[Records drawn from a dataset]
****

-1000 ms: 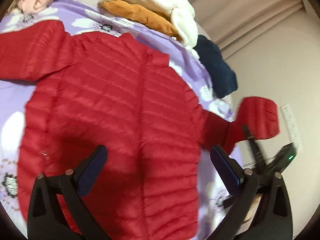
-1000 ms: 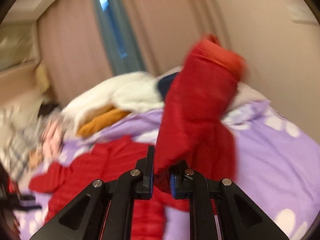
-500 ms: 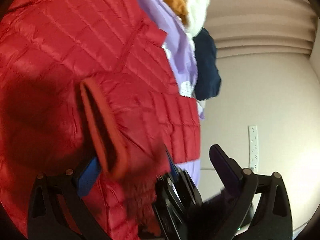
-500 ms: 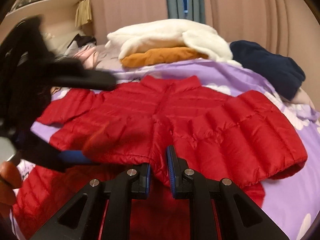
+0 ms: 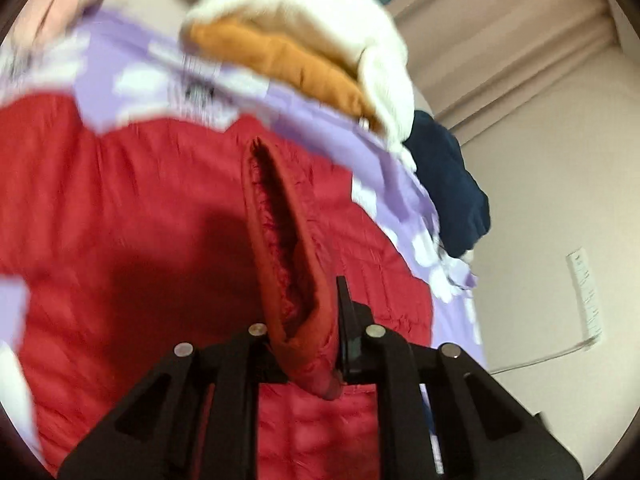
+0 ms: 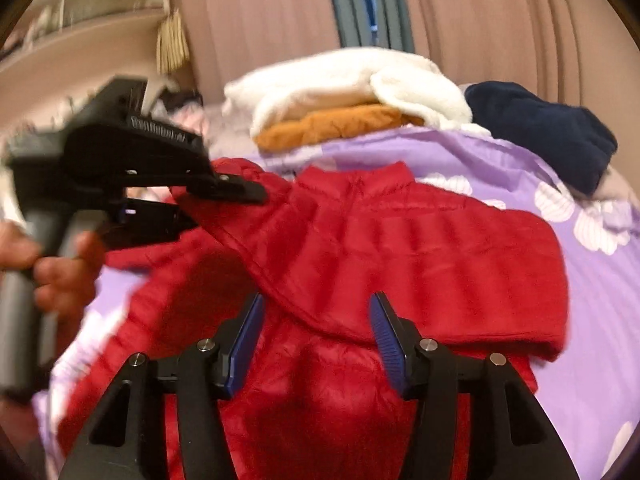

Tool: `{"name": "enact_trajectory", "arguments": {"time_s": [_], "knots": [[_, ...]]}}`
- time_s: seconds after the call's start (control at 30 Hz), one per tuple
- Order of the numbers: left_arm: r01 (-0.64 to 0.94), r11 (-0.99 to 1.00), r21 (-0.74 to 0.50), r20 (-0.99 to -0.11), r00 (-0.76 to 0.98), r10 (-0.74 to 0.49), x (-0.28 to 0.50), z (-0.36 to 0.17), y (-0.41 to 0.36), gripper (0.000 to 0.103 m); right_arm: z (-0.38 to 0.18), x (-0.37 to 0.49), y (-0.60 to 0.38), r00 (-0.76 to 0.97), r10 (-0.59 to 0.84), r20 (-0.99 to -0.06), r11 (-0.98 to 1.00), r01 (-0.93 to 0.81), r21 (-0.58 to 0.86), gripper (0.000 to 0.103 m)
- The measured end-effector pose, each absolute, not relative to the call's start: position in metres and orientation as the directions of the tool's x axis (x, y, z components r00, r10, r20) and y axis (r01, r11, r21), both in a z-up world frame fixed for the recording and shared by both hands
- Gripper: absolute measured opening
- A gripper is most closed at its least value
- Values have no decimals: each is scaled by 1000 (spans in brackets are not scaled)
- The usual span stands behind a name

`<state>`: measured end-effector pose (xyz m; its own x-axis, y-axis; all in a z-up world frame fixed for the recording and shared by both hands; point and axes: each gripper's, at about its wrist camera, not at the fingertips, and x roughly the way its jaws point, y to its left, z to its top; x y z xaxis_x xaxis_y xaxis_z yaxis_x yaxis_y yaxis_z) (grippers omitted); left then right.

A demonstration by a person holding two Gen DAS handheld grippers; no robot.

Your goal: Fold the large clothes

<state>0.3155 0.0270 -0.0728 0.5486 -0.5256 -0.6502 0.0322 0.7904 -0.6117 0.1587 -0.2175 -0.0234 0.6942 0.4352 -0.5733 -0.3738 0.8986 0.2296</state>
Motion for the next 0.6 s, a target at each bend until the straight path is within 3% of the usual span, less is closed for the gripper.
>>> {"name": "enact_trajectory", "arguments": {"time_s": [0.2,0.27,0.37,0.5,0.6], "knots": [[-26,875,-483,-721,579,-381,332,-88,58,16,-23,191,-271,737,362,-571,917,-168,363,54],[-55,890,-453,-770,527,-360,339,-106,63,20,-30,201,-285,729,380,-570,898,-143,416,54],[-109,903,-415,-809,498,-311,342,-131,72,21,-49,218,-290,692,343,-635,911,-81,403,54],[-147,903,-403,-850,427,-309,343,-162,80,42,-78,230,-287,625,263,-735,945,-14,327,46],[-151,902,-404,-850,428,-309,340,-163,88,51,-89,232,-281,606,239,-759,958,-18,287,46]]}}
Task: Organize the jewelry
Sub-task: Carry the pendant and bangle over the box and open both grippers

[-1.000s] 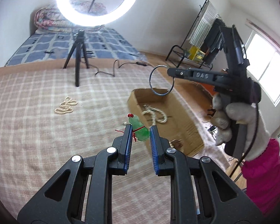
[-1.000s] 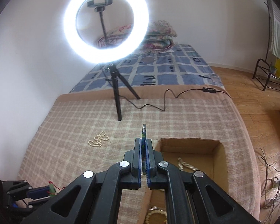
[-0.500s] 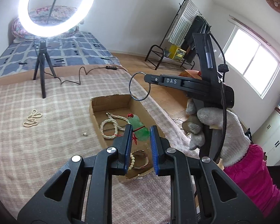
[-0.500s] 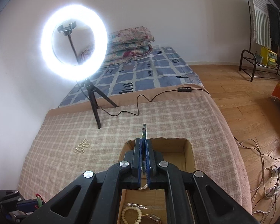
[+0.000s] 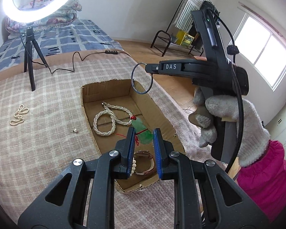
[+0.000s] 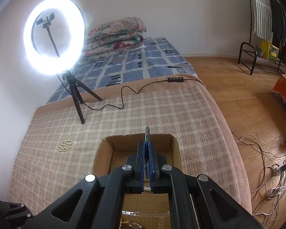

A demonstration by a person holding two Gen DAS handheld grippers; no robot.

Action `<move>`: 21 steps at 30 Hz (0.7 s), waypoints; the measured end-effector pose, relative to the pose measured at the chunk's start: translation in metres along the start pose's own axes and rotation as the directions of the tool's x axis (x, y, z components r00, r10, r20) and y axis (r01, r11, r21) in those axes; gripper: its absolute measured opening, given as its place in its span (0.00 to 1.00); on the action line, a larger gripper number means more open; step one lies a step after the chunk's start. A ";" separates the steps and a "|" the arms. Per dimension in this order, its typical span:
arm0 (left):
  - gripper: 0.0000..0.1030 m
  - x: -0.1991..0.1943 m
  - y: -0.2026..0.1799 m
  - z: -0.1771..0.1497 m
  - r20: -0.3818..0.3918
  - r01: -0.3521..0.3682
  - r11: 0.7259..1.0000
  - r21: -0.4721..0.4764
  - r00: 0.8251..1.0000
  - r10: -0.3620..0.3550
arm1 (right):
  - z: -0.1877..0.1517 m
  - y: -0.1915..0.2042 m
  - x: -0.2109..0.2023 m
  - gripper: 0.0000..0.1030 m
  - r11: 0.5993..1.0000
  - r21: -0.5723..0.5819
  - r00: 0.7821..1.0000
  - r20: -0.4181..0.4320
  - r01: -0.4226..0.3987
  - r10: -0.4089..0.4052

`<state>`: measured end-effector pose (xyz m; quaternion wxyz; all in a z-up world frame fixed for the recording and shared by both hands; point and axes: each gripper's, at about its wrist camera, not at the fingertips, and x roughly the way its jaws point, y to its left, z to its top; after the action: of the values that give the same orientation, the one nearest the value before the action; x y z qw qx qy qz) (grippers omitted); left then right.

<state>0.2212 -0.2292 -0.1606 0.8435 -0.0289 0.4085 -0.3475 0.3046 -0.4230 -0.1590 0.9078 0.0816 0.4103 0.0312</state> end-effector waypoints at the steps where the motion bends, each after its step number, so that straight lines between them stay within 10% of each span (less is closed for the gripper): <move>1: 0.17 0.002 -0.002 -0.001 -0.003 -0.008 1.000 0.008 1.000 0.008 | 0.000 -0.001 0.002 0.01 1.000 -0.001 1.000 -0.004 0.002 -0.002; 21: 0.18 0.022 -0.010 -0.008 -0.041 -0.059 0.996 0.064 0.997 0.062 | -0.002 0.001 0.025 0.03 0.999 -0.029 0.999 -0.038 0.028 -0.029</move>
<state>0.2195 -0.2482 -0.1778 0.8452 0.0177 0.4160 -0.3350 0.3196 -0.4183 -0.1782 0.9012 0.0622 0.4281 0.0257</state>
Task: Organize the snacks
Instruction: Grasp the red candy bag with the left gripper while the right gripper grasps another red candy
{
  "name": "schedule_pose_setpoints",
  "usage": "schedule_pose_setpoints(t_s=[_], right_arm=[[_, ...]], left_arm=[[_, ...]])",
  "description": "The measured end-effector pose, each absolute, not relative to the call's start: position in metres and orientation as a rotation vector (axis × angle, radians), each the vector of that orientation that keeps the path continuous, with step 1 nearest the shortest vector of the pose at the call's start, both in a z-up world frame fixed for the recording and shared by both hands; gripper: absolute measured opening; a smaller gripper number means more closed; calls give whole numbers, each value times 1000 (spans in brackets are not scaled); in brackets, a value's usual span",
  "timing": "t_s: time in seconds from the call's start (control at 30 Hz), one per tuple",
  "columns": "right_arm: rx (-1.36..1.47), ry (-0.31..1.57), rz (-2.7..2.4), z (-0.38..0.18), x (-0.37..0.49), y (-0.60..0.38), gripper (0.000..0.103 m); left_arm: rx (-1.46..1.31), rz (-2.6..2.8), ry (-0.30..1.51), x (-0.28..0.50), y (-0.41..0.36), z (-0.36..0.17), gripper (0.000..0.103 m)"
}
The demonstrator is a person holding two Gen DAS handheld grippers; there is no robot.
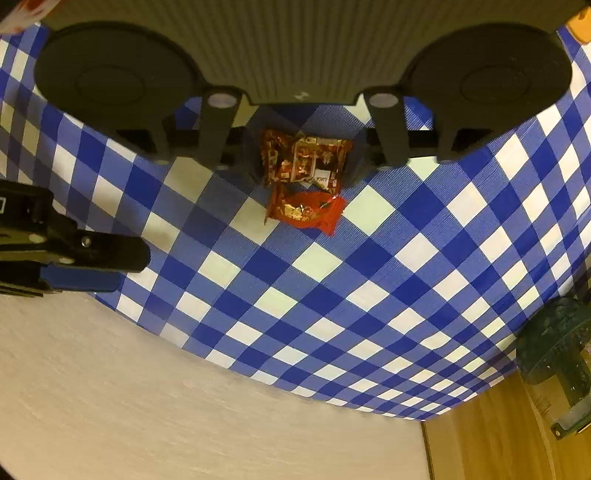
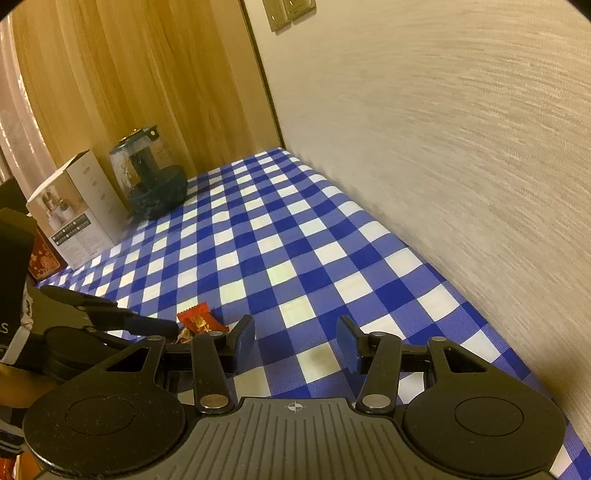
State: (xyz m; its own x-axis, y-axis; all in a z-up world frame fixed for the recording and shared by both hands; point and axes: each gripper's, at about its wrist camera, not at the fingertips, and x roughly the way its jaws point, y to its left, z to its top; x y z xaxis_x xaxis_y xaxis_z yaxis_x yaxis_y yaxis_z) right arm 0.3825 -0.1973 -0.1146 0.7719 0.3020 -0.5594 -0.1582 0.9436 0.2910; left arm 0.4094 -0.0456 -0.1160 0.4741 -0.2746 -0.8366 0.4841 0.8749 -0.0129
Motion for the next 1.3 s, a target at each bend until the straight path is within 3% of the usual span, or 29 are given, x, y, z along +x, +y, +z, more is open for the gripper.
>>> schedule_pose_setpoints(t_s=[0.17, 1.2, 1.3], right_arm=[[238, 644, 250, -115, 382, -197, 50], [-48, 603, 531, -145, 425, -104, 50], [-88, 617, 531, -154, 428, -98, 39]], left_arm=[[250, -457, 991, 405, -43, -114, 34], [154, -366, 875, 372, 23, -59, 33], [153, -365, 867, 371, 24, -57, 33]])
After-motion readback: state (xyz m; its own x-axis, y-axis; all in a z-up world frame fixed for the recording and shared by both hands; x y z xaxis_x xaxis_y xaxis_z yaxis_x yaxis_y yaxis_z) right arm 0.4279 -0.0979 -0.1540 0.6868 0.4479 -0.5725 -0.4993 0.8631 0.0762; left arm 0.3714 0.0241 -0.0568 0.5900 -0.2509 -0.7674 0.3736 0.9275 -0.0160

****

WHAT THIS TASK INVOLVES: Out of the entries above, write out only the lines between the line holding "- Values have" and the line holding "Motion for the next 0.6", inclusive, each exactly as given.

ANSWER BOX:
- Values have no decimals: each is scaled by 1000 (spans in brackets are not scaled)
- The usual span stands behind a name

`<state>`: measured end-effector pose (xyz m; its own x-axis, y-axis; all in a z-up world frame fixed for the recording and shared by both hands; point and axes: each gripper's, at about its wrist camera, not at the fingertips, and x roughly the way its jaws point, y to its left, z to its top; x y z xaxis_x xaxis_y xaxis_z yaxis_x yaxis_y yaxis_z) (grippers omitted); left then right.

A demonstration by a person holding two Gen DAS handheld grippers; no robot.

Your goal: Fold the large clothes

<state>0.3155 0.0270 -0.0728 0.5486 -0.5256 -0.6502 0.0322 0.7904 -0.6117 0.1587 -0.2175 -0.0234 0.6942 0.4352 -0.5733 -0.3738 0.8986 0.2296</state>
Motion for the next 0.6 s, a target at each bend until the straight path is within 3% of the usual span, less is closed for the gripper.

The work on this exercise is finished.